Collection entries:
-------------------------

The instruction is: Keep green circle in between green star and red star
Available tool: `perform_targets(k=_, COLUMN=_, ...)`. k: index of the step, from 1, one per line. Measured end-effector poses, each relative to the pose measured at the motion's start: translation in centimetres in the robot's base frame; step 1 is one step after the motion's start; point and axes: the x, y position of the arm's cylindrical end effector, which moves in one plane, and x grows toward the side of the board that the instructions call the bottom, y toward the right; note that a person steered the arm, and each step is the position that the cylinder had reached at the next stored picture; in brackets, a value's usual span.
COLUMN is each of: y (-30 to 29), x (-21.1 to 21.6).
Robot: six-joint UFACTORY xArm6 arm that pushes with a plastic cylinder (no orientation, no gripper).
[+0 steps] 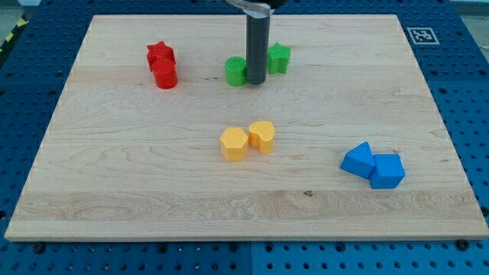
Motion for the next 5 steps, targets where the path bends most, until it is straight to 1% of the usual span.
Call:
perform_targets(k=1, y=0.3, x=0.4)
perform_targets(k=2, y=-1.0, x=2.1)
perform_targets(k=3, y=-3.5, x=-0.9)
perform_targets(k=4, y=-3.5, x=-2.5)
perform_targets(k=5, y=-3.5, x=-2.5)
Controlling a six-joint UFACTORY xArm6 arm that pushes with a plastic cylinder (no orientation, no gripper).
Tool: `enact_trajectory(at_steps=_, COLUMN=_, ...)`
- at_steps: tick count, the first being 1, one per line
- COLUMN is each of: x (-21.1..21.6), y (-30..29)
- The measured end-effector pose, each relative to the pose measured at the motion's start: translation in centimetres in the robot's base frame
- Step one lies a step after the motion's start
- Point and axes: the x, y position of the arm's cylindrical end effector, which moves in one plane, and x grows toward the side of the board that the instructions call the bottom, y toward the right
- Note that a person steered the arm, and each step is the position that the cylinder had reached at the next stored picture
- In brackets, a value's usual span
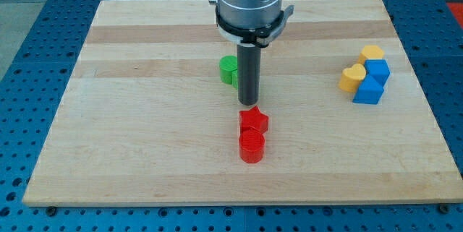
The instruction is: Move your arm closer to the red circle
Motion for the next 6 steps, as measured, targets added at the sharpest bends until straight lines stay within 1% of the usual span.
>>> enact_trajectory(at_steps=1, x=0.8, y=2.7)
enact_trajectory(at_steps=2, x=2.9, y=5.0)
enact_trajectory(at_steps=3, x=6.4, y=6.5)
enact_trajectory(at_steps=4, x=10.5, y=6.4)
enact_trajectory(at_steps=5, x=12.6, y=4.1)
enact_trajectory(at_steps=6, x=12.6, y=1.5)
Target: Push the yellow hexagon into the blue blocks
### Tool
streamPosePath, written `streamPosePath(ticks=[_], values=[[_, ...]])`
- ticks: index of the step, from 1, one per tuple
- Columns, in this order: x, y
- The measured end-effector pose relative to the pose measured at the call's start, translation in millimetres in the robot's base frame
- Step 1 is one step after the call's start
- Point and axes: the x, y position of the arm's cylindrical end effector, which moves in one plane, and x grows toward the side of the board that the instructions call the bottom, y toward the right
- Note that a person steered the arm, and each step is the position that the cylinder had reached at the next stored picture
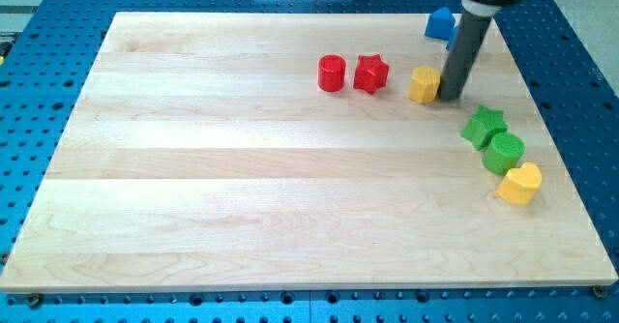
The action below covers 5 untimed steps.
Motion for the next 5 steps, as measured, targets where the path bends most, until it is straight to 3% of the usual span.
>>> streamPosePath(ticks=[3,4,5], values=[[55,-60],[13,-28],[-48,53]])
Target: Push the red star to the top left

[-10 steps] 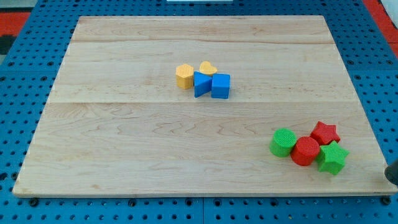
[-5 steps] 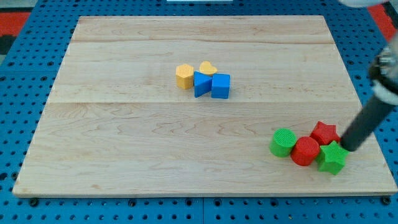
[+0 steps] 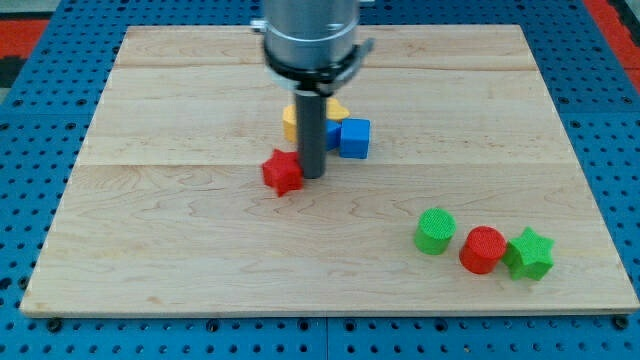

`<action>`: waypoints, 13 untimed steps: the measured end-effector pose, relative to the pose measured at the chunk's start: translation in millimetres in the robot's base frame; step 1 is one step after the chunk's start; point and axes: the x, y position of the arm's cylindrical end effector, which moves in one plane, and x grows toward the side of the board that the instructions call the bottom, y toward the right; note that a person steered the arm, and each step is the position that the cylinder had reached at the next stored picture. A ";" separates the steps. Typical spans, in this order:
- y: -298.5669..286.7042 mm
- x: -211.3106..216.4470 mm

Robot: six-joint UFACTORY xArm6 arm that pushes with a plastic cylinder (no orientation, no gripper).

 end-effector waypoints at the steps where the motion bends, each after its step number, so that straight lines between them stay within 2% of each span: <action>1: -0.5 18.7; 2: -17.9 19.6; 3: -62.8 16.5; 4: -78.1 -18.4; 5: -83.6 8.4; 6: -114.3 11.0; 7: -154.1 -58.8; 8: -166.3 -87.2; 9: -184.3 -63.9; 10: -230.7 -91.5; 11: -242.5 -140.0; 12: -242.5 -97.2; 13: -274.1 -94.2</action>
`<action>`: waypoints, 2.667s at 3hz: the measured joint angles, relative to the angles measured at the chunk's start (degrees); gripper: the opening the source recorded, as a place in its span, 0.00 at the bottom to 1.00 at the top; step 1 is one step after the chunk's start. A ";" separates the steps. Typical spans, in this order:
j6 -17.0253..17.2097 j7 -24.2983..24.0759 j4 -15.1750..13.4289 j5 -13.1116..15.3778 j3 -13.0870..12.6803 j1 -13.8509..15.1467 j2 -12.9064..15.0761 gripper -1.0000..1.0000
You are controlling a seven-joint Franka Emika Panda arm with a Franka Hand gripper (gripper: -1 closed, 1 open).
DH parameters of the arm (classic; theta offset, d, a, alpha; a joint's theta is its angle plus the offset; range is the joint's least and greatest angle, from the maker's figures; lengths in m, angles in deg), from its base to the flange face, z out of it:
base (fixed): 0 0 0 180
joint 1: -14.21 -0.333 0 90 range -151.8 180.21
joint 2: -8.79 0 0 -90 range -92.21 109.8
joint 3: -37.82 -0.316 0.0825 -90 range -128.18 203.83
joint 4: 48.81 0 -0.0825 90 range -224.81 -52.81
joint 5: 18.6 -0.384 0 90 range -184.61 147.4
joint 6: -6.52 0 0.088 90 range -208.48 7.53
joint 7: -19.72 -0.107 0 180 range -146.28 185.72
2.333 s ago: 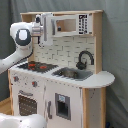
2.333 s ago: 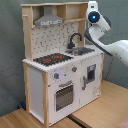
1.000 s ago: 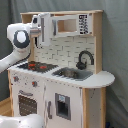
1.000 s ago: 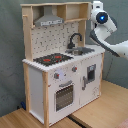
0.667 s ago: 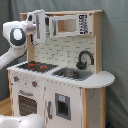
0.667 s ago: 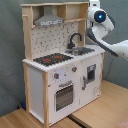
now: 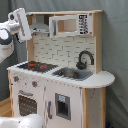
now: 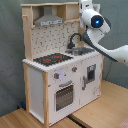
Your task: Play with the kitchen
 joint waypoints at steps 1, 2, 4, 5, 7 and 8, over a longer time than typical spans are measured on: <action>-0.15 2.00 -0.64 0.01 -0.28 -2.34 -4.93 1.00; -0.15 2.57 -0.87 2.55 -4.12 -6.57 -5.82 1.00; -0.19 3.33 -3.29 8.39 -10.81 -15.19 -5.74 1.00; -0.42 5.53 -5.52 11.27 -13.50 -19.54 -5.44 1.00; -2.18 11.23 -11.11 15.22 -17.76 -26.79 -5.42 1.00; -3.19 15.45 -13.83 16.16 -18.78 -30.35 -5.40 1.00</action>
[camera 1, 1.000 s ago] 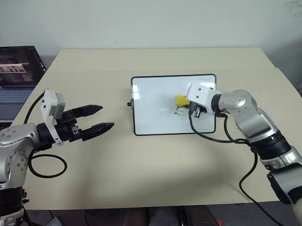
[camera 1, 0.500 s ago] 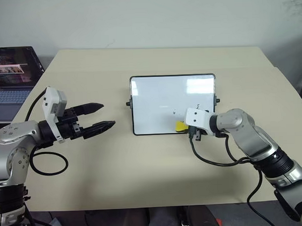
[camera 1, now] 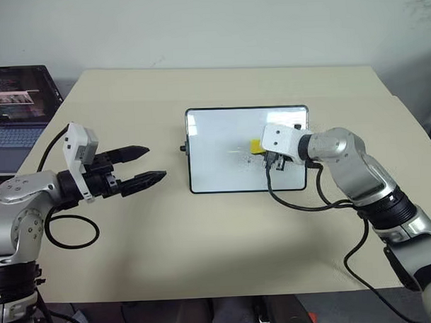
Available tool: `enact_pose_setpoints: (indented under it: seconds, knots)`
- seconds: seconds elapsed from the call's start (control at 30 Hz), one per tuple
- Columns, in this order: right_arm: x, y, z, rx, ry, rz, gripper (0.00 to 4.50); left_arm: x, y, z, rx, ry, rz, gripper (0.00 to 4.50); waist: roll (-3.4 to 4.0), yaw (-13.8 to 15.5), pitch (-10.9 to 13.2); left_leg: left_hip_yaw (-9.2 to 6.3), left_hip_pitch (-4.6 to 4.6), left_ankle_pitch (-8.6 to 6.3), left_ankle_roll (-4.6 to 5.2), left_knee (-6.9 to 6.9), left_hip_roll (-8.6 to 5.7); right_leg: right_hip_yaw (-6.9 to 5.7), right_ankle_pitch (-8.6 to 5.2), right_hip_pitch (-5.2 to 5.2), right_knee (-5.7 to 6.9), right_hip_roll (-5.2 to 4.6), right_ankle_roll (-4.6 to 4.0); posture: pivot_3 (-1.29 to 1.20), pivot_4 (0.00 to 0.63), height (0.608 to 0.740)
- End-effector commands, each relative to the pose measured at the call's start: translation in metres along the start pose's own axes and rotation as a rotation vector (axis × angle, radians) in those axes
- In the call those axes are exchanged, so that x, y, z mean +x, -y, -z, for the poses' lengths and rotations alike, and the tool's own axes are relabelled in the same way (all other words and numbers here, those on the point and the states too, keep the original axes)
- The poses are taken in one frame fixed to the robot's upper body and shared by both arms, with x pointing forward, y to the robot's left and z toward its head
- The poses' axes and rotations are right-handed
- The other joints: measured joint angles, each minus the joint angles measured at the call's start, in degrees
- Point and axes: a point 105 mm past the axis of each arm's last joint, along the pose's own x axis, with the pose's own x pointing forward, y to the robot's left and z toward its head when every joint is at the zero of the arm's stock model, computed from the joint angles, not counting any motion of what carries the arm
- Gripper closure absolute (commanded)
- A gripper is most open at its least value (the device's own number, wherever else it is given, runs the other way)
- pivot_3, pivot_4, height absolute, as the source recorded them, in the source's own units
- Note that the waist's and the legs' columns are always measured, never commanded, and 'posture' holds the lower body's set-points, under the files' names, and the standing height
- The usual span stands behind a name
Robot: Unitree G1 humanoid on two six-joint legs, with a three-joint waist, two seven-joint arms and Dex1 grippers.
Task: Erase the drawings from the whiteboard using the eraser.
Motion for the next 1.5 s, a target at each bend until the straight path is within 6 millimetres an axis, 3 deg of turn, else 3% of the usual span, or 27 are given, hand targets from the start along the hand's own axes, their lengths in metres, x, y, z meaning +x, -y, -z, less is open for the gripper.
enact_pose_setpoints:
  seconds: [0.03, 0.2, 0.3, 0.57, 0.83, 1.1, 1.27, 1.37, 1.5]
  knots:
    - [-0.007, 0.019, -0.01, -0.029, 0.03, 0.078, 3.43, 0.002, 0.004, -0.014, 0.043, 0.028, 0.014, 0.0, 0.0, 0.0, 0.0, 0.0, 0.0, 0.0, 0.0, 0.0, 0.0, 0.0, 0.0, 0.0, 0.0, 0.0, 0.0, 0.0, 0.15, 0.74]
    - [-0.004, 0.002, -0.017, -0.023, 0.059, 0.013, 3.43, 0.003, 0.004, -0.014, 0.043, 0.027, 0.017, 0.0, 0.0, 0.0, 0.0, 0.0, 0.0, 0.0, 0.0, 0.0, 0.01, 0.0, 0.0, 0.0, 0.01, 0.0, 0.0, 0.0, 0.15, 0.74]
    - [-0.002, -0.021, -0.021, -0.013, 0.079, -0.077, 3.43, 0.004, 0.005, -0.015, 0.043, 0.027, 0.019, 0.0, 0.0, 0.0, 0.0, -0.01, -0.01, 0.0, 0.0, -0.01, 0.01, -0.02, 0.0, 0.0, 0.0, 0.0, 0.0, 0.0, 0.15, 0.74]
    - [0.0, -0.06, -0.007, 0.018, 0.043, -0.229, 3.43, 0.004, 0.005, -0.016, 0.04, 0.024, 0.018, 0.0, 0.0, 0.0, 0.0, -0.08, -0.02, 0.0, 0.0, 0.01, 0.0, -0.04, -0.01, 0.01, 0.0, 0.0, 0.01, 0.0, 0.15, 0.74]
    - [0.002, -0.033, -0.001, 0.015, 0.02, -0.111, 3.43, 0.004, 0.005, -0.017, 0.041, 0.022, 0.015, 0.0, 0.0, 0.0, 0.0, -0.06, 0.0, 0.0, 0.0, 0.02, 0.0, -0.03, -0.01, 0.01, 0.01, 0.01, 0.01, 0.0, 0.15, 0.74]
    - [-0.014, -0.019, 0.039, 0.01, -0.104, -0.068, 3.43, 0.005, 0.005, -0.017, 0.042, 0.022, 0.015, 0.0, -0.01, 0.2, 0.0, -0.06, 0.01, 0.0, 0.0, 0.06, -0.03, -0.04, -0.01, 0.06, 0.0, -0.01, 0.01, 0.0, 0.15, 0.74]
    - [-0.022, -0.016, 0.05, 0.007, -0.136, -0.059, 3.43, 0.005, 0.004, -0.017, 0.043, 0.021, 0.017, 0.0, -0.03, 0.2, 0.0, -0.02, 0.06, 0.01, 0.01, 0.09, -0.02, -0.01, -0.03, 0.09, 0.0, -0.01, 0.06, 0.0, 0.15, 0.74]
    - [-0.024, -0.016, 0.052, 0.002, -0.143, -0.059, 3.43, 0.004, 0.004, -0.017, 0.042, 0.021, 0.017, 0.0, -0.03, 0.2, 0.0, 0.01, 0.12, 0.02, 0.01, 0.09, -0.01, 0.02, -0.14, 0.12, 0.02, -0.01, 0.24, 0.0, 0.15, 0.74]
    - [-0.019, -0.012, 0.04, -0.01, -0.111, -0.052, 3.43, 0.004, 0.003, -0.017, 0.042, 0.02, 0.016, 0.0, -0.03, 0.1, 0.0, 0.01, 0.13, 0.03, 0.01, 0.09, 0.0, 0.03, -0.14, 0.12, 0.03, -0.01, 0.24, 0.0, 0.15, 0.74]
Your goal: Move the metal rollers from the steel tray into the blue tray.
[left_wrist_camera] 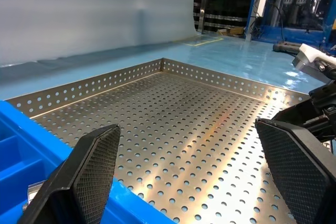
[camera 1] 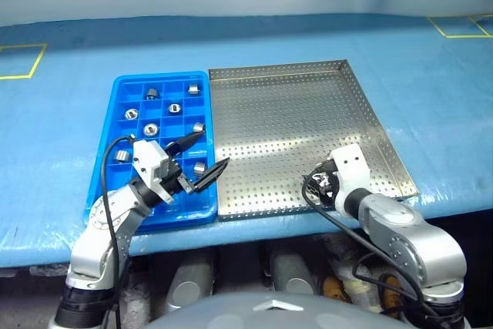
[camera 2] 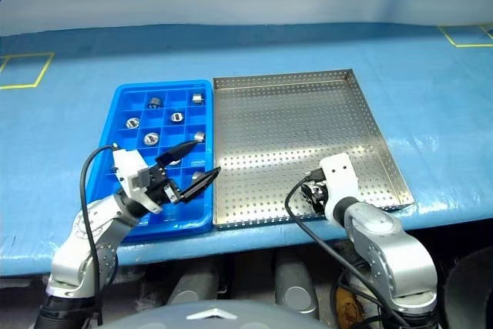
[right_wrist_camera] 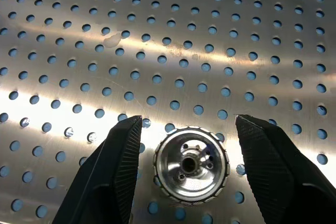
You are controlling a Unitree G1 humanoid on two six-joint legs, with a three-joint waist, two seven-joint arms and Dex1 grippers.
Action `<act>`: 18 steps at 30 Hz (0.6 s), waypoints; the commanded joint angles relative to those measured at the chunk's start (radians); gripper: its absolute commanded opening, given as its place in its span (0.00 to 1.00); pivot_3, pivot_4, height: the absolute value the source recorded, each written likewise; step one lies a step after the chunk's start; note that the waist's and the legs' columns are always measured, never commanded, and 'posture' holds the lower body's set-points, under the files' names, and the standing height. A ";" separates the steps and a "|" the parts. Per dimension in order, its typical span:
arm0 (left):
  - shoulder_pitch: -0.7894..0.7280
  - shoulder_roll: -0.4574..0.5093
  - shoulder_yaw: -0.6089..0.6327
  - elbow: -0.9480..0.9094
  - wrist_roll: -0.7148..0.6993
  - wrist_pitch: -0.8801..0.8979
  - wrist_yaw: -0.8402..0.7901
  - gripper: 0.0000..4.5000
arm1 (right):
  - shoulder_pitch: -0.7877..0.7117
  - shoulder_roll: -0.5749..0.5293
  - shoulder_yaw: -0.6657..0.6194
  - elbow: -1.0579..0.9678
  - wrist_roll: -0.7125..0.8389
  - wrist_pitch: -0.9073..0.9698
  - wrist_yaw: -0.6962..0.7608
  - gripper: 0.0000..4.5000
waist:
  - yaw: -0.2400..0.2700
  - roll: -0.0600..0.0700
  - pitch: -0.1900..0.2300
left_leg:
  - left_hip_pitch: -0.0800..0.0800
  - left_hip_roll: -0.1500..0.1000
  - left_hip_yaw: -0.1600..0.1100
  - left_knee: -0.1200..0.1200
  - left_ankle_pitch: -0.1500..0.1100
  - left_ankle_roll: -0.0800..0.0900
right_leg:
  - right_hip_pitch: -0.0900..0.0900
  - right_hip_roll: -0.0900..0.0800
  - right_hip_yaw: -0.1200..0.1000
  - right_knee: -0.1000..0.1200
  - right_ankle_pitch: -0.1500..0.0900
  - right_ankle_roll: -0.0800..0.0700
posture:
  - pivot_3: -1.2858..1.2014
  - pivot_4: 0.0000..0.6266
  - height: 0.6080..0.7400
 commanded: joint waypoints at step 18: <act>0.014 -0.027 0.012 0.000 -0.007 -0.030 -0.004 1.00 | -0.003 -0.047 0.014 -0.014 0.030 0.041 0.025 0.99 | 0.003 0.000 0.000 | 0.000 0.000 0.000 0.000 0.000 0.000 | 0.000 0.000 0.000 0.000 0.000 0.001 | 0.50 0.24 1.00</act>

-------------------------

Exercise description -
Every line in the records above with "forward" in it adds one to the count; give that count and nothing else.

Response box -
2